Media Ingestion protocols Review

This post summaries the most relevant protocols using for media ingestion.    In these media ingestion flows a client that is broadcasting some content sends it to an endpoint (typically a server) that will re-format it for distribution to a potentially large audience, using a different protocol optimised for media playback.

The following sections show the main ideas behind each protocol as well as some of their advantages and disadvantages.    The protocols are organised into three buckets (tradicional protocols, modern protocols and next generation protocols) that correspond to three waves of protocols with the first one based on TCP, the second one on UDP or HTTP and the third one with QUIC.  You can see a summary of those characteristics as well as the timeline and adoption in the following diagram.

Traditional protocols

RTMP

RTMP (Real-Time Messaging Protocol) is the most widely used protocol for media ingestion nowadays.  It was developed more than 20y ago and popularised by Adobe/Flash initially as a playback protocol.   It is supported by the biggest Internet video platforms like Youtube, Facebook or Twitch.

The protocol transports media over TCP, includes an initial handshake and support for arbitrary content (metadata, RPC and media) using a proprietary binary format.   The feedback mechanisms to control the media transmission is limited as well as the codecs supported.   There are some variations of RTMP developed for proxy traversal or P2P but they are not that popular.

It is a protocol used for ingestion and not playback so in most of the cases it requieres other protocol and some repacketization for distribution (typically using HLS protocol).

RTSP

RTSP (Real-Time Streaming Protocol) is another protocol developed in the 90s but in this case it was fully standard from the beginning and reuses other internet standard protocols like RTP (Real-Time Protocol), RTCP (Real-Time Control Protocol) and SDP (Session Description Protocol).   The main motivation was its standardisation and the lower latency compared with RTMP.   It is not used that much today and mostly limited to specific use cases like IP cameras.

It is a protocol that separates the control and the media plane.  The establishment part of RTSP is similar to HTTP and uses SDP to describe the media content and the media part uses RTP over UDP.  It could support most of the feedback and capabilities of RTP extensions but usually the implementations are limited to the basic RTP profile.

Modern protocols

SRT

SRT (Secure Reliable Protocol) is a protocol invented in 2012 and released in 2017 as a replacement for the tradicional protocols to be better suited for low latency transmission over noisy networks.  It is used by many professional broadcasters and some internet services like Caffeine.tv.

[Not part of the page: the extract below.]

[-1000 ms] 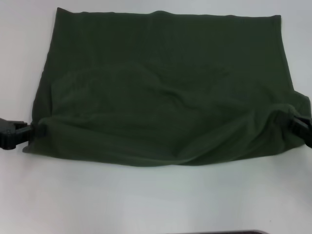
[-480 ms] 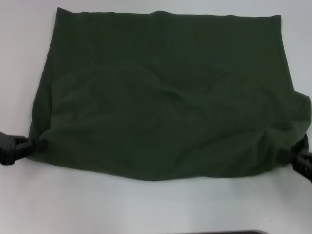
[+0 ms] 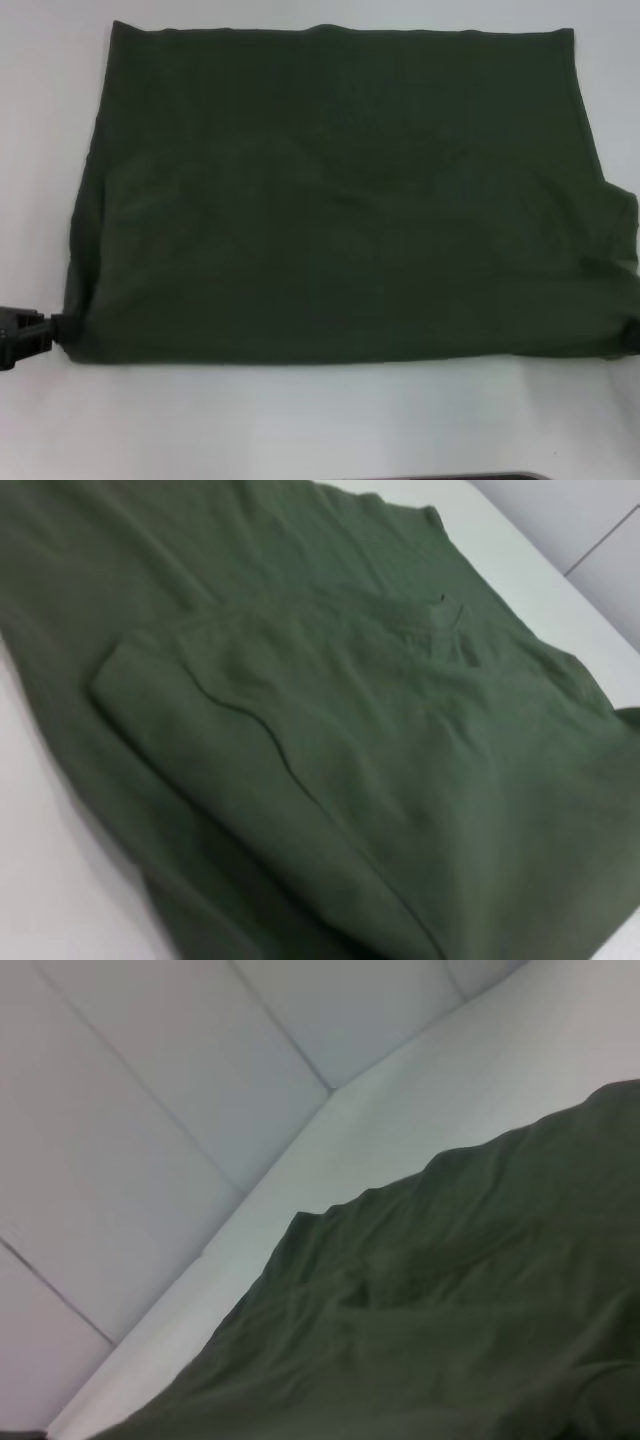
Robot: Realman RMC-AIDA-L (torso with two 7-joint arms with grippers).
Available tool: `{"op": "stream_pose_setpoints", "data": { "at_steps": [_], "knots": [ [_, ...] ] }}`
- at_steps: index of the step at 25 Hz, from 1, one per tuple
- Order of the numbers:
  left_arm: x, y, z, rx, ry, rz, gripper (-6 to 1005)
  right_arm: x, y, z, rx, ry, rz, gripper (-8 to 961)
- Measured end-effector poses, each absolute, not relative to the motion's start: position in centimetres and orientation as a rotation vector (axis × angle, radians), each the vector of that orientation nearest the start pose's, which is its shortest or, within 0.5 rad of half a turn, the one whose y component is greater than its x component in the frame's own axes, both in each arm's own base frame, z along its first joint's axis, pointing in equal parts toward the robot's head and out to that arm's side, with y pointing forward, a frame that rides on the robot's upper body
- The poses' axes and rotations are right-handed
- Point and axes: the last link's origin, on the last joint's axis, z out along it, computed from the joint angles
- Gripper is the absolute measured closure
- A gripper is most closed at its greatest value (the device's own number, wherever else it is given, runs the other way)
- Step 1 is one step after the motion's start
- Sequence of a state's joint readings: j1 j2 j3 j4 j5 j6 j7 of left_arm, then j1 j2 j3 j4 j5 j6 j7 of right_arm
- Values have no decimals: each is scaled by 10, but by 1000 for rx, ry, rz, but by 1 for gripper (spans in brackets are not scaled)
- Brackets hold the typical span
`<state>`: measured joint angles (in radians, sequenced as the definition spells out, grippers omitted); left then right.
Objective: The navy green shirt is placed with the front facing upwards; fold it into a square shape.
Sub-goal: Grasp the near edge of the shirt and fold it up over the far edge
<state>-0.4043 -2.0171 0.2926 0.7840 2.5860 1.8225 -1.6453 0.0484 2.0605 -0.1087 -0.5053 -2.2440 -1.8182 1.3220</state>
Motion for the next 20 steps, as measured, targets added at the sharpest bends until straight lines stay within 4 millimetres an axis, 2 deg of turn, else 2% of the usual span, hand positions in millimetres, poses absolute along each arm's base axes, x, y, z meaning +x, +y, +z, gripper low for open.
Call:
{"op": "stream_pose_setpoints", "data": {
  "at_steps": [5,12,20],
  "knots": [
    [-360,239,55,-2632,-1363,-319,938,391,130,24,-2144,1334,921,944],
    [-359,240,54,-2637,-1366,-324,937,386,142,24,-2178,1312,938,944],
    [-359,245,59,-2572,-1425,-356,932,383,149,25,-2191,1308,948,943]
  ]
}}
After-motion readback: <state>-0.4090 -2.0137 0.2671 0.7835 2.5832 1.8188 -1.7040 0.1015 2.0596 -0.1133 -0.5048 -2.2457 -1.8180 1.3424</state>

The protocol makes use of UDP for the transmission of control and data packets and includes feedback for retransmissions under packet loss.  The protocol syntax is based on a previously existing protocol for file transfer called ULP and has different modes to enable use cases from reliable file transfer to low latency streaming.

RIST

RIST (Reliable Internet Stream Transport) is a protocol similar to SRT in terms of features and motivations.    It was developed to increase the reliability against packet losses and the security included in SRT as well as to support higher bitrate streams.

This protocol is also transported over UDP although in this case it uses RTP instead of inventing a new protocol for that. It includes feedback for retransmissions under packet loss.

It is a slightly better protocol that reuses some existing protocols but so far it had lower adoption than SRT.

WebRTC

WebRTC is a project that was designed for videoconferencing use cases but that has seen also some adoption for streaming applications.   Its real time nature makes it suitable for use cases where ultra low  latency is more important than getting the highest possible quality and also the native support in browsers makes it very simple to integrate for applications.    Different streaming services use it in different degrees like for example Youtube Studio or StreamYard.

The protocol doesn't define the signalling/control plane and that's left to each application although recently a new specification (WHIP) has defined a very simple HTTP signalling protocol for basic ingestion use cases.    The protocol does define the media plane that is composed of different layers for connectivity (ICE protocol), encryption (DTLS&SRTP protocols) and media itself (RTP&RTP procols).   That makes it a complex protocol even if it is mostly a composition of protocols existing for many years.    It includes feedback mechanisms for retransmissions and bandwidth estimation as well as many other extensions for FEC or buffers control.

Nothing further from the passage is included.